The visual image is the common denominator of cinema and painting, and indeed many filmmakers have used the imagery of paintings to shape or enrich the meaning of their films. In this discerning new approach to cinema studies, Angela Dalle Vacche discusses how the use of pictorial sources in film enables eight filmmakers to comment on the interplay between the arts, on the dialectic of word and image, on the relationship between artistic creativity and sexual difference, and on the tension between tradition and modernity.

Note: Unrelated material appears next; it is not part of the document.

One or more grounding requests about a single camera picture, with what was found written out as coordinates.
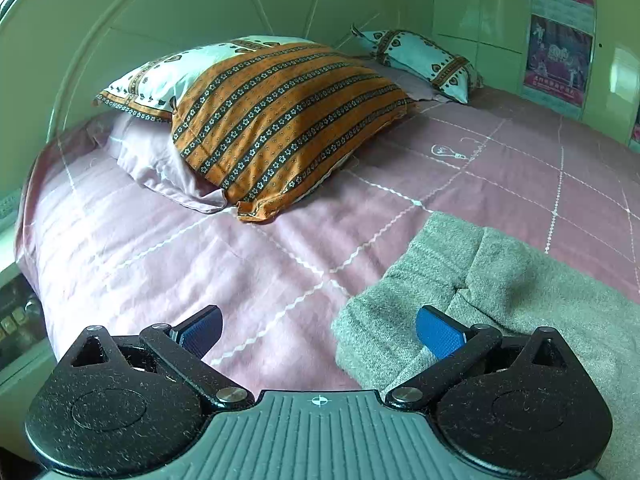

Specifically, Dalle Vacche explores Jean-Luc Godard's iconophobia (Pierrot Le Fou) and Andrei Tarkovsky's iconophilia (Andrei Rubleov), Kenji Mizoguchi's split allegiances between East and West (Five Women around Utamaro), Michelangelo Antonioni's melodramatic sensibility (Red Desert), Eric Rohmer's project to convey interiority through images (The Marquise of O), F. W. Murnau's debt to Romantic landscape painting (Nosferatu), Vincente Minnelli's affinities with American Abstract Expressionism (An American in Paris), and Alain Cavalier's use of still life and the close-up to explore the realms of mysticism and femininity (Thérèse).

While addressing issues of influence and intentionality, Dalle Vacche concludes that intertextuality is central to an appreciation of the dialogical nature of the filmic medium, which, in appropriating or rejecting art history, defines itself in relation to national traditions and broadly shared visual cultures.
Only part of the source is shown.